In the midst of all the offseason moves the New York Yankees have been making recently, little has been mentioned about first base. The assumption is that Mark Teixeira will finish rehabbing his wrist without incident between now and Spring Training, and hopefully he will be good to go by Opening Day.
Teixeira sat the first two months of the 2013 season after suffering a tear on the tendon sheath of his right wrist while preparing for the World Baseball Classic last March. He attempted to come back in May, but played in only 15 games before wrist inflammation forced him to have season-ending surgery.
The surgery was performed in early July and at the time, his doctor estimated six months to make a full recovery. Since then, we haven’t heard much about it. In November, Andy McCullough of the Star-Ledger outlined Teixeira’s rehabilitation plan.
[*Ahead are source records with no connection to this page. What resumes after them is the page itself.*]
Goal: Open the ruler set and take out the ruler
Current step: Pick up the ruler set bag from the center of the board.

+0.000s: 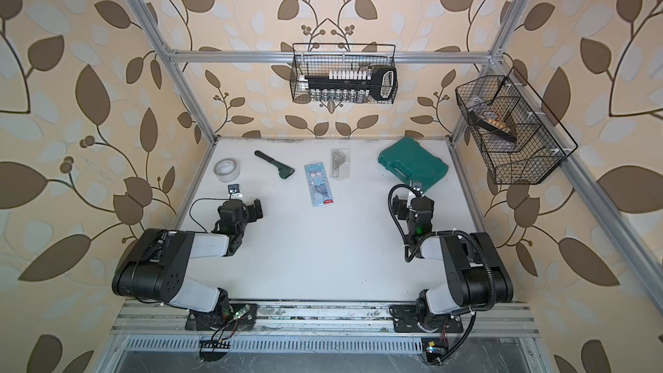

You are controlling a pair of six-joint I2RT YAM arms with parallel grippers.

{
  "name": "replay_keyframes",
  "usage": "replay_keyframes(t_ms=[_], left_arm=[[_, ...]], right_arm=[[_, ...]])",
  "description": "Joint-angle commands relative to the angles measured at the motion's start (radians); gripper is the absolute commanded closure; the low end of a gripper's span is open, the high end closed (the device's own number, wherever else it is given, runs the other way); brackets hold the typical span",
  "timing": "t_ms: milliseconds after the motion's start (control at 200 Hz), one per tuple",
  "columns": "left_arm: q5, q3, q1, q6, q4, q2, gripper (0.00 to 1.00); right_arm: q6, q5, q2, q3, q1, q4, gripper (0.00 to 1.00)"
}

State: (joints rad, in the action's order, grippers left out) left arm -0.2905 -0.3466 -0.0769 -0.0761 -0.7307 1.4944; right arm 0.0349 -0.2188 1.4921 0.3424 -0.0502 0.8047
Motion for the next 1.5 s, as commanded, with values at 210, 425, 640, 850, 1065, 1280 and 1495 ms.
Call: replay_keyframes(t_ms=[210,425,640,850,1065,1280,1495], left_arm=[[0.008,-0.023,0.011,0.024,-0.039,-0.001,0.01],[0.008,-0.025,0.012,0.023,-0.038,0.001,0.01],[0.008,-0.026,0.012,0.023,-0.038,0.002,0.01],[0.007,-0.018,0.012,0.024,-0.046,-0.005,0.01],[-0.07,-0.154,0.011,-0.012,0.311,-0.178,0.01],[0.089,-0.316,0.008,-0.114,0.554,-0.278,0.01],[0.159,-0.381,-0.097,-0.167,0.595,-0.231,0.01]], right_arm=[[-0.007,0.024,0.014,0.023,0.008,0.026,0.01],[-0.009,0.025,0.014,0.024,0.007,0.027,0.01],[-0.009,0.025,0.016,0.024,0.009,0.027,0.01],[-0.01,0.025,0.011,0.021,0.008,0.029,0.01],[0.005,-0.028,-0.111,0.087,0.003,-0.177,0.01],[0.004,-0.063,-0.173,0.157,-0.014,-0.326,0.01],[0.075,0.013,-0.217,0.257,-0.062,-0.494,0.01]])
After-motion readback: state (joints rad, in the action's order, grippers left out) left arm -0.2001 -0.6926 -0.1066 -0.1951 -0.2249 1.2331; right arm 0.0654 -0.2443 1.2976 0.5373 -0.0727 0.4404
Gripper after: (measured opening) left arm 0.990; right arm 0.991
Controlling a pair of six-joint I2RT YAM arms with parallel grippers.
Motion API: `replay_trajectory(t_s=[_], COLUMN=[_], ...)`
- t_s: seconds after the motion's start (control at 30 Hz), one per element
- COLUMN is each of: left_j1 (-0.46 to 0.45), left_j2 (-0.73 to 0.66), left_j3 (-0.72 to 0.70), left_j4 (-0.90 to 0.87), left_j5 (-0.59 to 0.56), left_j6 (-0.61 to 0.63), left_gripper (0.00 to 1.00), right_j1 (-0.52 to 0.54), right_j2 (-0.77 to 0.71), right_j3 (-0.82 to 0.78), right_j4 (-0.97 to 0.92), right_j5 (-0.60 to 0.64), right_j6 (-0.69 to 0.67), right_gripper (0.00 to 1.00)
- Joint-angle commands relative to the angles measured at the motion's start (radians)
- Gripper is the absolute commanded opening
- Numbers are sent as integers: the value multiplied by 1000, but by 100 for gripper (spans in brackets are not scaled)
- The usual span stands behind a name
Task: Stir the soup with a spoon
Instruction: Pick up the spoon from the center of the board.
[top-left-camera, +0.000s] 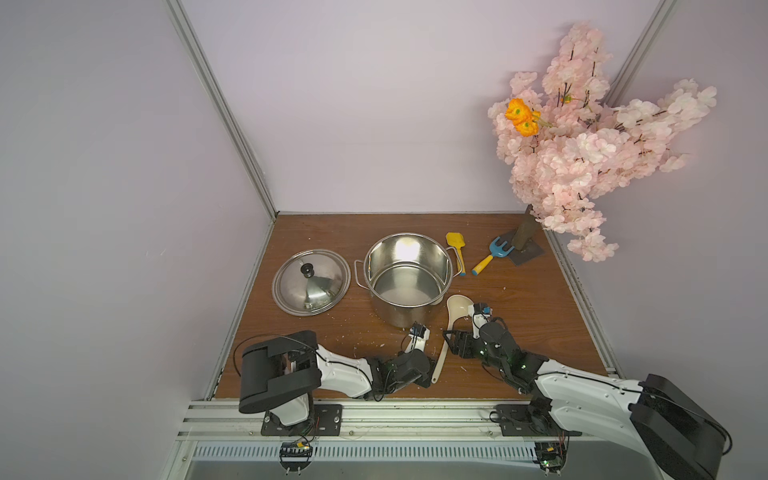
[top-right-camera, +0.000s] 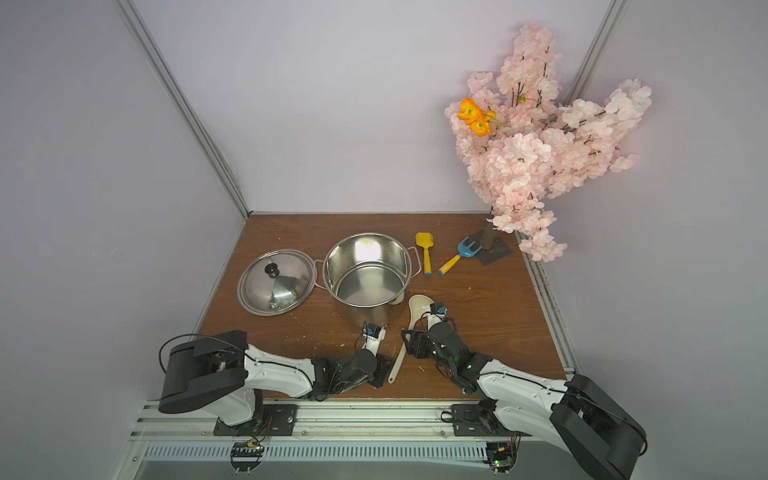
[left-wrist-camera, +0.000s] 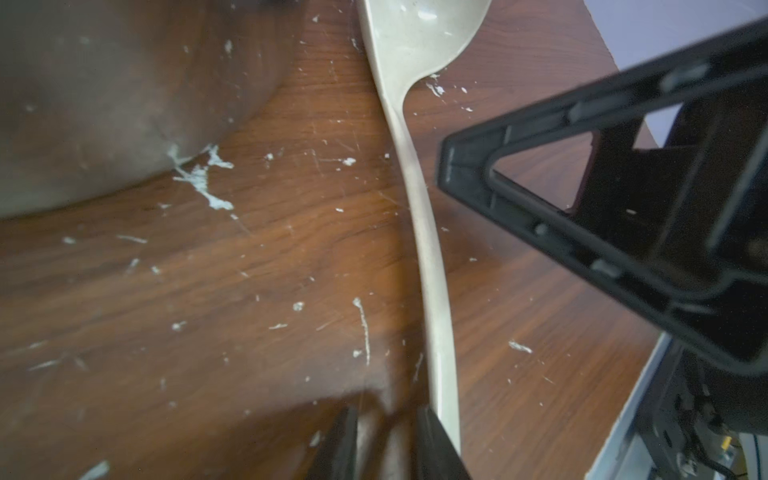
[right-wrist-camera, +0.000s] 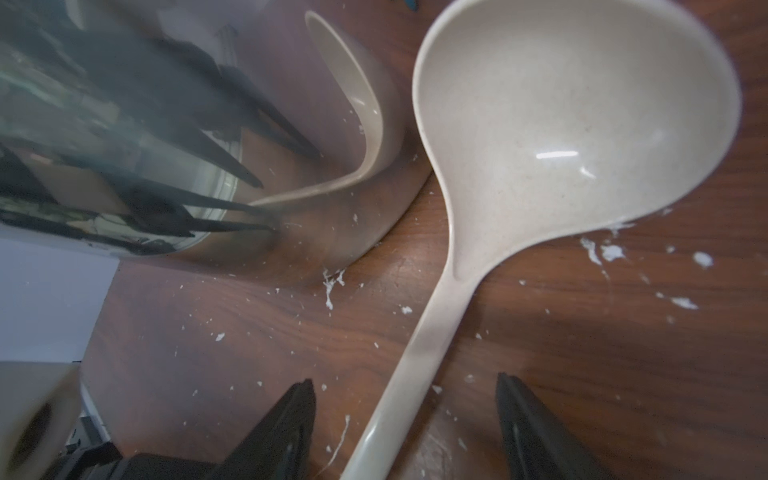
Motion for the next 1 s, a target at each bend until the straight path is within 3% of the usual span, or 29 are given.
replay_trajectory(t_s=[0.0,0.23,0.43,0.67,0.97], left_j1=[-11,-12,-11,-11,-11], left_j2=[3,-126,-305,-511,-658], left_j3=[-1,-63,-156,-200,-243], left_j4=[44,44,24,-80,-141], left_j5=[11,-39,-96,-146,-160], left_j6=[7,24,36,70,81], left_gripper=[35,60,76,79,80], right_j1=[18,96,176,261,278], right_j2=[6,71,156,257,353], right_j3=[6,97,171,207,217], right_j4=[-52,-213,-300,-332,-283], right_j5=[-8,60,110,177,225], right_j6=[-10,-15,26,119,180], right_gripper=[70,69,66,57,37])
According to McCullough, Teixeira is currently performing exercises to strengthen his torn sheath. By Jan. 1, the plan is to be swinging the bat at full speed. By Feb. 1, he’d like to take swings at 90-mph fastballs. He’ll report to Spring Training in Tampa on Feb. 19, but doesn’t plan to play in games right away. He’ll go through several simulated games before seeing real game action in early March.
That all sounds fine and good, but as we learned all too well last year, rehabbing injuries doesn’t always go according to plan. Assuming that Teixeira does come back with no residual problems, he is definitely the Yankees’ best option at first base, especially defensively. However, even before his injury, it’s not as if he was performing with his usual high levels of offensive production.
Teixeira’s first season with the Yankees (2009) was certainly his best. He batted .292/.383/.565, hit 39 home runs, racked up 122 RBI and finished second in the AL MVP voting. In 2012, however, he batted .251/.332/.475 with 24 home runs and 84 RBI – not bad, but not great. And it’s definitely not the stellar offensive production you’d like to see from your very expensive first baseman. Teixeira is owed $22.5 million in 2014 and is under contract with the Yankees through 2016. He’s definitely not going anywhere, so the question now revolves around his health.
Is he healthy? The answer is not yet. Yankee fans will just have to hope that all goes according to plan, and maybe that extensive rehabilitation will help put some much-needed life back into Teixeira’s bat too.
Either way, as the Yankees fill out their infield holes at second and third base, they would be wise to look at players who have experience at first as well. You just never know.